Problem to solve: Everything in the listing should be restated word for word.

Source material:
***

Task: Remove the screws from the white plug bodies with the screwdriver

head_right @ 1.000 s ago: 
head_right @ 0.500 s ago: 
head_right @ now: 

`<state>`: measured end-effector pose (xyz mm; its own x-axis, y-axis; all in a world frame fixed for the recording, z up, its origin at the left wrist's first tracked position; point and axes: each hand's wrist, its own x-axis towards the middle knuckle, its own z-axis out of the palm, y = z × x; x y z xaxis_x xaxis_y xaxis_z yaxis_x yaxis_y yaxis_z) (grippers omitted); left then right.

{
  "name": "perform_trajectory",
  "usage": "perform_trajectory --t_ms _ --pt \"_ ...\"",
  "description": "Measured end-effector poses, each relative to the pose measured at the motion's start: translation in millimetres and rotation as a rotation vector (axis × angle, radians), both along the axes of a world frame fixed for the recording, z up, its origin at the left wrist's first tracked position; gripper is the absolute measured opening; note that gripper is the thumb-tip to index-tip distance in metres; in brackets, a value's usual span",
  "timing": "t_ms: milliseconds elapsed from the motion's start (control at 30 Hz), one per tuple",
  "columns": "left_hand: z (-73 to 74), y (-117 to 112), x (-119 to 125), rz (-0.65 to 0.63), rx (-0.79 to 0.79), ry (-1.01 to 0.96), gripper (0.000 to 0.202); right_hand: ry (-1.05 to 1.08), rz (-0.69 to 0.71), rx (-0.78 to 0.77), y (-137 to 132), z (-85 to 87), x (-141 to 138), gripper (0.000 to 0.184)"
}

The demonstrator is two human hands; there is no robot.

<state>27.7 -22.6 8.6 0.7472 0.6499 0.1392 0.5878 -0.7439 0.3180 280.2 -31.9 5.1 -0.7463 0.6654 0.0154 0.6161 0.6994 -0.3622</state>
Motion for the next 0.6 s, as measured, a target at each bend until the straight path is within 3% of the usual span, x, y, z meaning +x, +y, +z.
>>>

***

Task solution:
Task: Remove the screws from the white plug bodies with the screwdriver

head_right @ 1.000 s ago: 
head_right @ 0.500 s ago: 
head_right @ now: 

`<state>`: measured end-effector pose (xyz mm; its own x-axis, y-axis; all in a world frame fixed for the recording, z up, its origin at the left wrist's first tracked position; point and axes: each hand's wrist, its own x-axis towards the middle knuckle, its own z-axis out of the palm, y = z × x; x y z xaxis_x xaxis_y xaxis_z yaxis_x yaxis_y yaxis_z) (grippers omitted); left then right.

{
  "name": "perform_trajectory",
  "usage": "perform_trajectory --t_ms _ --pt \"_ ...\"",
  "description": "Measured end-effector poses, each relative to the pose measured at the motion's start: translation in millimetres and rotation as a rotation vector (axis × angle, radians), both along the axes of a world frame fixed for the recording, z up, its origin at the left wrist's first tracked position; gripper is the absolute measured opening; note that gripper is the thumb-tip to index-tip distance in metres; in brackets, a value's usual span",
  "timing": "t_ms: milliseconds elapsed from the motion's start (control at 30 Hz), one per tuple",
  "columns": "left_hand: z (-73 to 74), y (-117 to 112), x (-119 to 125), rz (-0.65 to 0.63), rx (-0.79 to 0.79), ry (-1.01 to 0.96), gripper (0.000 to 0.202); right_hand: ry (-1.05 to 1.08), rz (-0.69 to 0.71), rx (-0.78 to 0.77), y (-137 to 132), z (-85 to 87), x (-141 to 138), gripper (0.000 to 0.184)"
}

The demonstrator is two human hands; there is no robot.

<state>27.7 -22.6 8.6 0.7472 0.6499 0.1392 0.5878 -0.7439 0.3180 280.2 -31.9 5.1 -0.7463 0.6654 0.0154 0.6161 0.6994 -0.3622</state>
Motion for the next 0.6 s, as measured, a target at each bend until the straight path is within 3% of the usual span, x, y, z meaning +x, +y, +z.
>>>

Nothing remains to be done, and the exercise is complete.